NUPR1 binding assay: Recombinant human NUPR1 protein (2 μM) was incubated with fluorescently labeled NUPR1-binding peptide and serial concentrations of TFP (0.1–10 μM) in binding buffer (20 mM Tris-HCl pH 7.4, 150 mM NaCl, 0.1% BSA) at room temperature for 1 hour. Fluorescence polarization was measured to assess competition for NUPR1 binding sites. The IC50 value was calculated by nonlinear regression of the dose-response curve [1]

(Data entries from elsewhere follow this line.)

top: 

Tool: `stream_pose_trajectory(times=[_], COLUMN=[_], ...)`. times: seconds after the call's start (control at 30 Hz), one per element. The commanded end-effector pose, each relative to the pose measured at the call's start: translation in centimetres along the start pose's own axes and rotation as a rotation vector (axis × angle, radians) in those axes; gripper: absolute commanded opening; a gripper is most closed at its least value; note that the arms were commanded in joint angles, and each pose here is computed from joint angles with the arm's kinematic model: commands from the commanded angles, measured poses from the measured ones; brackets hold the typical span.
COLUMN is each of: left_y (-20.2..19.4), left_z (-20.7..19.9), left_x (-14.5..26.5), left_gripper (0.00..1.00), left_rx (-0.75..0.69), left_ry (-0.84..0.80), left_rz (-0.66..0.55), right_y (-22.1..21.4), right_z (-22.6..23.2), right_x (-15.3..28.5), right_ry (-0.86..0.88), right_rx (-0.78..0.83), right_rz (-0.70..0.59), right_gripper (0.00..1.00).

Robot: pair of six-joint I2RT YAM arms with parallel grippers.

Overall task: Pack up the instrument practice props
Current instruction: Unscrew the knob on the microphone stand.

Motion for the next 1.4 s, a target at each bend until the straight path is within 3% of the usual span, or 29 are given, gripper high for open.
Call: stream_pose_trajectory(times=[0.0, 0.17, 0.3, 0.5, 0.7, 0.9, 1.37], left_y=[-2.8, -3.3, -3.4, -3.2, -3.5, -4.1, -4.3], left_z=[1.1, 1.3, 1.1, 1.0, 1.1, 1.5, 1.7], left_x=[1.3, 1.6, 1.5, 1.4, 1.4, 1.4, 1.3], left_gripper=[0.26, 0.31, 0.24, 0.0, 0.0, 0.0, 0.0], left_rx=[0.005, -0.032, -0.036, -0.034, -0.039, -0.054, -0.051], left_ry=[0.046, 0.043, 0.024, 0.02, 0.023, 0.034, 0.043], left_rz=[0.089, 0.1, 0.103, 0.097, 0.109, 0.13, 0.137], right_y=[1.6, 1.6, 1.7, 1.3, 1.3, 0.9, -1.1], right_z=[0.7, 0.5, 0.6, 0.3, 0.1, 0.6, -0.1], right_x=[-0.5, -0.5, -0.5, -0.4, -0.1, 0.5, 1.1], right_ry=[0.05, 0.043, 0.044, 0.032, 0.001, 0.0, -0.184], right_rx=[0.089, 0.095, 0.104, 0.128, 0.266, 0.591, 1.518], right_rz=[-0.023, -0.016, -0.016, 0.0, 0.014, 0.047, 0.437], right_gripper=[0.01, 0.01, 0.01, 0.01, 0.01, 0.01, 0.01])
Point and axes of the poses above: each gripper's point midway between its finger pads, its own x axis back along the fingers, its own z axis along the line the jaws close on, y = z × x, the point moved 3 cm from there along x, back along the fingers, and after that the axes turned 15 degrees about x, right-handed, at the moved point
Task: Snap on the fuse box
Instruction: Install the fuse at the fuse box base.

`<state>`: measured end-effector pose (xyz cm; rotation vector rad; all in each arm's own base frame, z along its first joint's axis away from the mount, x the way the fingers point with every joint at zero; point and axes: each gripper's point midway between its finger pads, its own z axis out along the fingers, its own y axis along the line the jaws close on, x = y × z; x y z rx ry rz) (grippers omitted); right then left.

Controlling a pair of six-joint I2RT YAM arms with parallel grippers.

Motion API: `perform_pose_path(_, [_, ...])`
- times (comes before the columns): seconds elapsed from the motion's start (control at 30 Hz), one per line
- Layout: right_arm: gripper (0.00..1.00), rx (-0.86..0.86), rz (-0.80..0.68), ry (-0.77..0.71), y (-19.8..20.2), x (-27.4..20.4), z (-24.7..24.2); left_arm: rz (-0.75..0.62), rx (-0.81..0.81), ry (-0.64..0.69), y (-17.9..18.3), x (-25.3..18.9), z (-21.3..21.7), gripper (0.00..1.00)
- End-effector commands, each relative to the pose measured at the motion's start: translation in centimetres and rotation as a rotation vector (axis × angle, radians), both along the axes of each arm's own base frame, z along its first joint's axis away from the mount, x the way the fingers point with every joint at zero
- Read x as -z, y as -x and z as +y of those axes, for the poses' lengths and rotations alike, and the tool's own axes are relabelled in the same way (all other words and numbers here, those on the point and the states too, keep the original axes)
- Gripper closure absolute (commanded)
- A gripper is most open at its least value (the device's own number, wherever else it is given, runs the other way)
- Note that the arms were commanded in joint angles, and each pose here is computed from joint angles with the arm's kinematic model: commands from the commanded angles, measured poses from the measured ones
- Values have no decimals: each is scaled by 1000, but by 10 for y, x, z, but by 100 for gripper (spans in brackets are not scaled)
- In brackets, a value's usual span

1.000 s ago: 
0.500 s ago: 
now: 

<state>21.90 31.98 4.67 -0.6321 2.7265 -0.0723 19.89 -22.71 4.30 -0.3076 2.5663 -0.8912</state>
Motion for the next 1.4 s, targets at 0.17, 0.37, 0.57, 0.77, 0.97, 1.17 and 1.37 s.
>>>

- α1-adrenergic receptor binding assay: Membrane fractions from rat liver (enriched in α1 receptors) were incubated with [3H]-prazosin (radioligand, 0.5 nM) and TFP (0.1–50 μM) in assay buffer at 37°C for 60 minutes. Bound radioligand was separated by filtration, and radioactivity was measured by liquid scintillation counting. The inhibition rate of specific binding was calculated to confirm α1 receptor antagonism [2]

Cancer cell proliferation and necroptosis assay: PANC-1/MiaPaCa-2/A549/HCT116 cells (5×10³ per well) were seeded in 96-well plates, treated with TFP (0.5–10 μM) for 48 hours. Cell viability was measured by CCK-8 assay; necroptosis was detected by flow cytometry (Annexin V-PI staining, necroptotic cells: Annexin V-/PI+) and Western blot (p-RIPK1, p-MLKL). For rescue experiments, cells were pretreated with Nec-1s (10 μM) for 1 hour before TFP treatment [1]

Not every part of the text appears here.